「筋トレ後30分以内にプロテインを飲むのがベスト」
これはトレーニーの間では昔からよく言われてきた言葉です。
しかしいわゆるこのゴールデンタイム、果たして本当に存在するものなのでしょうか?
結論から言いましょう。
このゴールデンタイムという考え方は誤りなのです。
というわけで今回は、何故ゴールデンタイムが間違っているのかと、そして最も効果的なプロテインの摂取タイミングはいつなのかついて解説していきます。
①ゴールデンタイムのウソ・ホントが分かる
②筋トレに効果的なプロテインの摂取方法が分かる
筋トレ後のゴールデンタイムについて
まずはゴールデンタイムがそもそも何なのかについて説明していきます。
人間の体の中では絶えず、筋タンパク質の合成と分解とが同時に起こっています。
筋肉の増減に関わる仕組みというのは、極めて単純化して考えると、この合成作用が分解作用より高ければ筋肉が増えて、逆に分解作用の方が高ければ筋肉が減るという仕組みになります。
それでは筋トレを行うと、そんな筋タンパク質の合成と分解に対してはどのような影響を及ぼすのでしょうか。
実は適切な内容の筋トレを行うと、筋合成作用が高まって、なおかつ筋分解作用を抑制する効果が筋トレにはあると言われています。

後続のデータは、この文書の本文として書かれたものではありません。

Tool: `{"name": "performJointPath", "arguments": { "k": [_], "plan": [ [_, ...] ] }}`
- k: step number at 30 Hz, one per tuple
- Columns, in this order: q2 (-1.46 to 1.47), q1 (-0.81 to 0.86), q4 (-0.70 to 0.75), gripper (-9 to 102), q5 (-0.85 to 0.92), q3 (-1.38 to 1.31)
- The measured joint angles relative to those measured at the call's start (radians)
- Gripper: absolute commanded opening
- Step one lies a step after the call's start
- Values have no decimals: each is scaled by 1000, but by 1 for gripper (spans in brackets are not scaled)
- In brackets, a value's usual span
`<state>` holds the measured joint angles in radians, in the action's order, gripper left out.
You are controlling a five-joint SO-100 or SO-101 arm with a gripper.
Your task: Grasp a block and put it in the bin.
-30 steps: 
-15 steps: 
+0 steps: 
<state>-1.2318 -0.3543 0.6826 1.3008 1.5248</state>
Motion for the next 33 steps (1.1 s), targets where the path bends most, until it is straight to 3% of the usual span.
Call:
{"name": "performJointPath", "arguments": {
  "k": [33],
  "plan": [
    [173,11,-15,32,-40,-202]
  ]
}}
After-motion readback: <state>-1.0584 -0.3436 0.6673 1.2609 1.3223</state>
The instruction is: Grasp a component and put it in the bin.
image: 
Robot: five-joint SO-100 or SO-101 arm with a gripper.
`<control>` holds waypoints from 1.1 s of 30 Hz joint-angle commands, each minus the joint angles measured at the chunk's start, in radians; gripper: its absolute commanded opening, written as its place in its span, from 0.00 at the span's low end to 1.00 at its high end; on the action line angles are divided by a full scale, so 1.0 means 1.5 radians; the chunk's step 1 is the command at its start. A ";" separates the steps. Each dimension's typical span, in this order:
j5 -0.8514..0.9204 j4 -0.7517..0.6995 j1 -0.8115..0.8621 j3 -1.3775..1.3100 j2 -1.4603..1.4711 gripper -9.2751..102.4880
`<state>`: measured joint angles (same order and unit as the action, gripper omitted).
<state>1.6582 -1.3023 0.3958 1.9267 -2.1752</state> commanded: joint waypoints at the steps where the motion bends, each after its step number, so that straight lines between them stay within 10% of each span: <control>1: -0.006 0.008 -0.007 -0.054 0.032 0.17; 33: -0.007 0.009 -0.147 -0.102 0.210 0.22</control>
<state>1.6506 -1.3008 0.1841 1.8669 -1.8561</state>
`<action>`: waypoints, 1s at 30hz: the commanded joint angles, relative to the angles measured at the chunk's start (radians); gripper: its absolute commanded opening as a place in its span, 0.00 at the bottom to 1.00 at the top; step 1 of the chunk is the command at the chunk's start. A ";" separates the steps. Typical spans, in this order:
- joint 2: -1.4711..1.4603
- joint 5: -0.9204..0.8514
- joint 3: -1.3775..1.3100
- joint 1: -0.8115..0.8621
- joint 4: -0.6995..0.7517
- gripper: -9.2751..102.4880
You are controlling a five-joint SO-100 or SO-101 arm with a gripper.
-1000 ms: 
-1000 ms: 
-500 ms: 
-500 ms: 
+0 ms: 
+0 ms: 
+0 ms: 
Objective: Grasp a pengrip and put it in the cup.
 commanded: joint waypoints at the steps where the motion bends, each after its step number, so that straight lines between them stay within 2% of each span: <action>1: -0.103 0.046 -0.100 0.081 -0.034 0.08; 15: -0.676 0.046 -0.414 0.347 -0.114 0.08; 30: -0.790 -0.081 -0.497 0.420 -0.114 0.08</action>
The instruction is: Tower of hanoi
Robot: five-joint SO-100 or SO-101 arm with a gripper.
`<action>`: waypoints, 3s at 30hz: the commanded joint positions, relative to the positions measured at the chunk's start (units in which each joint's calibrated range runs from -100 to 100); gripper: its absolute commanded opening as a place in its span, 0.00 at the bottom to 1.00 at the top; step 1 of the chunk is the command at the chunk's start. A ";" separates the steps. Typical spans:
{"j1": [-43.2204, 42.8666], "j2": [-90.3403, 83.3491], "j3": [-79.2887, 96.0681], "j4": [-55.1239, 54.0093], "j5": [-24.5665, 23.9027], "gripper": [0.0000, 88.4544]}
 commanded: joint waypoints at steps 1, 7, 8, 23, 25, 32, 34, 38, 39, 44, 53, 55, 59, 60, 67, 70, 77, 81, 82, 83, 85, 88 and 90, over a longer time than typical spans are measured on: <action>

そしてその筋合成作用のピークはトレーニング後30分以内に存在しており、その状態で「プロテイン=栄養」を摂取する事によって、最大限の筋合成効果を得ようというのがゴールデンタイムの考え方なのです。
ゴールデンタイムは嘘なの?
ゴールデンタイムタイムに関する研究の中には「筋トレ後45分以内にタンパク質と糖質を摂取する事によって筋タンパク質合成が促進された」という研究が存在します。
参考:Nutrient Timing: The Means to Improved Exercise Performance, Recovery, and Training Adaptation
ではこの研究結果も嘘なのでしょうか?
いえ、この結果は紛れもない事実です。
確かにトレーニング後は、体は筋肉を作り出すための材料(栄養)を欲している状態ではあります。
しかし問題なのは、果たして筋合成作用のピークはトレーニング直後だけに限った話なのかどうかという点です。
ゴールデンタイムは筋トレ後24時間!?
ずばりこちらも結論から。
最新の研究だとトレーニング後24時間は筋タンパク質合成感度の高まりは持続すると言われています(国際スポーツ栄養学会 2017)。
確かにトレーニング後1~3時間が最もタンパク質合成が増加するタイミングなのは間違いないのですが、24時間も継続する事を考えると、
「あまりトレーニング後のタイミングに固執する必要はないのでは?」
というのが最近の考え方になります。
ゴールデンタイムを気にする必要はない
また違う研究によると、プロテイン摂取のタイミングによって筋タンパク質合成に差異はそこまで見られないというものも研究結果も存在しています。
これらの事から言えるのは「わざわざゴールデンタイム(トレ後30分以内)にこだわらず、トータルできちんと栄養を摂る事に気を付ける方が大事」という事です。
なのでトレーニング後にプロテインを飲むのもOKだし、トレーニング後にプロテインを飲まないのもそれはそれでOKだと思います。
共通して言えるのは、運動したのにきちんと栄養摂取をしないのはもったいないという事だけです。
プロテインの最も効果的な摂取タイミング
では、ゴールデンタイム以外で筋トレに関するプロテインの最も効果的な摂取タイミングとはいったいいつなのでしょうか。
実はトレーニング後ではなく、トレーニングの60分前にプロテインを摂取するのが最もベストなタイミングであると最近の研究では言われています。
プロテインを摂取する事で血中アミノ酸濃度は高まっていきますが、それがピークとなるのは摂取してから60分後になります。
なのでトレーニング1時間前にプロテインを摂取する事でアミノ酸濃度が高まり、筋タンパク質合成が促進された状態でトレーニングする事が出来るので、結果的に効率よく筋肥大するという訳です。
逆にトレーニングに栄養が枯渇した状態で臨むと、筋タンパク質の分解が合成よりも活発な状態(カタボリック)になるので、逆に筋肉が減ってしまうなんて事にもなりかねません。
さいごに
以上がゴールデンタイムに関する解説です。
トレーニング前後の栄養摂取も大切ですが、トレーニングしながらの栄養補給にも気を配る必要があります。
特にEAAトレーニング中の筋タンパク質合成の促進にもかかわってくるので、積極的に摂取するようにしましょう。